Atom archive order and unstable URIs

Jan_Kronquist · August 22, 2013, 6:14pm

Hi

In “Implementing Domain Driven Design” Vaughn Vernon describes a strategy that creates fixed URIs that can be cached and also navigates links in the order I expect. I’m just curious why this strategy is not used?

Details:

To read all the events from a stream I first need to load the current document “/stream/streamId” then follow the “last” link, and then keep following all the “previous” links until I have loaded all the events. This is confusing and seems to be the opposite of what is proposed in RFC5005. I would expect reading the “first” and then following the “next” links. Is this intended or is this something that cannot be changed without breaking backwards compatibility?

(I also expected prev-archive and next-archive to be used instead of the page feed convention “without any guarantees about the stability of each document’s contents”)

Another problem is that different URIs are being generated depending on how many events I have in the stream. This creates a problem when I want to read the current events and realize I have missed some, then I need to follow the “next” link to load the older events. The problem is that the “next” URI changes. For example in a stream with 48 events:

GET /streams/123

-> next URI = “http://192.168.0.17:2113/streams/123/28/backward/20”

When I add another event and retry:

GET /streams/123

-> next URI = “http://192.168.0.17:2113/streams/123/29/backward/20”

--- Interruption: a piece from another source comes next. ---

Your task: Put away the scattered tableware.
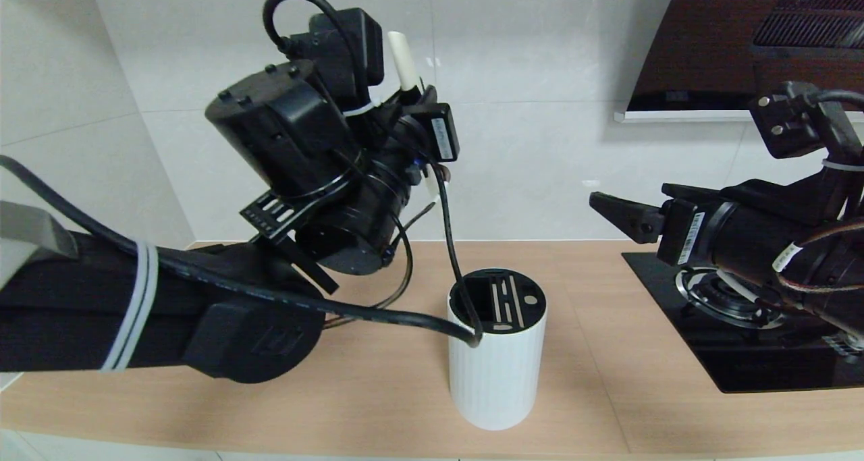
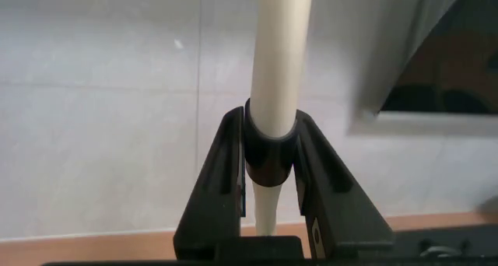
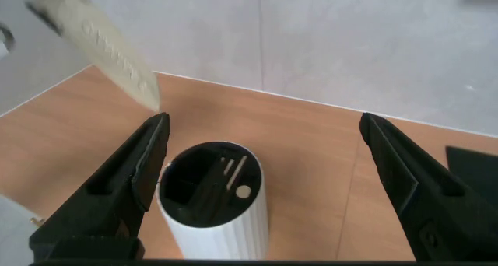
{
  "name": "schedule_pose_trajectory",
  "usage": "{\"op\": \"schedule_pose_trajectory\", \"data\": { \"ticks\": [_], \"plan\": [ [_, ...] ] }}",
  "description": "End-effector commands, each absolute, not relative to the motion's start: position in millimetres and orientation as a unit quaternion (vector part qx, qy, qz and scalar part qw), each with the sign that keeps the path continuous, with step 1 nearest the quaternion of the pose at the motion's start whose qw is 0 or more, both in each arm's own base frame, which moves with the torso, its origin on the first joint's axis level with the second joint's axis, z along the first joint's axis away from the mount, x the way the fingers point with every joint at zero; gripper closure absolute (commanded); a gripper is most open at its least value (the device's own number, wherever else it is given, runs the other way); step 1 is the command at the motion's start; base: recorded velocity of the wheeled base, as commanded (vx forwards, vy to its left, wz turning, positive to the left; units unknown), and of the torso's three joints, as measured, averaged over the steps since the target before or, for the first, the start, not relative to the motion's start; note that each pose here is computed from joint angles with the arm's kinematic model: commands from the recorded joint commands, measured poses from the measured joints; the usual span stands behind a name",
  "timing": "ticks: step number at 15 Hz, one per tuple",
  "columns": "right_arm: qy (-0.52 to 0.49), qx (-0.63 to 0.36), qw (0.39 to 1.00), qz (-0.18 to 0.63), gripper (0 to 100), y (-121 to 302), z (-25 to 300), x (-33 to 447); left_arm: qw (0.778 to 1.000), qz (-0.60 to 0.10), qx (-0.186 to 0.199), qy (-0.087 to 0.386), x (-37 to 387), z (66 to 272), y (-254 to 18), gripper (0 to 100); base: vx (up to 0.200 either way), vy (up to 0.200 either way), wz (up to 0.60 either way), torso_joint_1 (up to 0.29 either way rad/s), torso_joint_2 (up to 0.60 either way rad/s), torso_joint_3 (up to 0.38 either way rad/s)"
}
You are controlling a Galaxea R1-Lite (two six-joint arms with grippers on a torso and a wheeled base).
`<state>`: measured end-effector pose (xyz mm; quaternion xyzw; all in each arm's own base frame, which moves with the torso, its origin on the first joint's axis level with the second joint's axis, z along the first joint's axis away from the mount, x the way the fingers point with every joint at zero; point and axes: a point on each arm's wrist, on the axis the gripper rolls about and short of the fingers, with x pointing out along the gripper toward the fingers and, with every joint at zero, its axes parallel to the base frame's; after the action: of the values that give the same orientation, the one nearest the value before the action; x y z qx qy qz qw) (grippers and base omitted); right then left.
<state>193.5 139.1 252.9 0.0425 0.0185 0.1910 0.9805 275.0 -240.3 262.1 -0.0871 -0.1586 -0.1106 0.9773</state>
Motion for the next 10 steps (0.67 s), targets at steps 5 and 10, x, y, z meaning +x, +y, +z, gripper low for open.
{"op": "schedule_pose_trajectory", "data": {
  "ticks": [5,10],
  "plan": [
    [0.026,0.039,0.981,0.19,0,141,249,197,0.984,-0.128,-0.056,-0.115,274,234,-256,100,0.0,0.0,0.0,0.0,0.0,0.0],
    [0.033,0.036,0.981,0.19,0,144,245,199,0.983,-0.152,-0.07,-0.081,265,226,-269,100,0.0,0.0,0.0,0.0,0.0,0.0]
  ]
}}
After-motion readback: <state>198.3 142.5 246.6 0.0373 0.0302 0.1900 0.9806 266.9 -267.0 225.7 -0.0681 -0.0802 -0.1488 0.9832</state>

The problem is that I need to cache up to 20 times as many archieve feeds.

/Jan

Yuri_Solodkyy · August 22, 2013, 6:32pm

Hi Jan,

There is important difference between event store and Atom feeds. Atom considers the most recent events to be the first, while the most recent events in the event store are the last. So, we follow the Atom rules and expose the most recent events as the first page and the least recent events as the last page.

If you start reading from the beginning of the stream (i.e. the rel=“last” and follow the event order (i.e. “prev” links) you get pages that can be caches (http response headers indicates this until you reach the last incomplete page).

best regards

Yuriy

Greg_Young1 · August 22, 2013, 6:35pm

The last/prev is from the atomspec and rfc5005.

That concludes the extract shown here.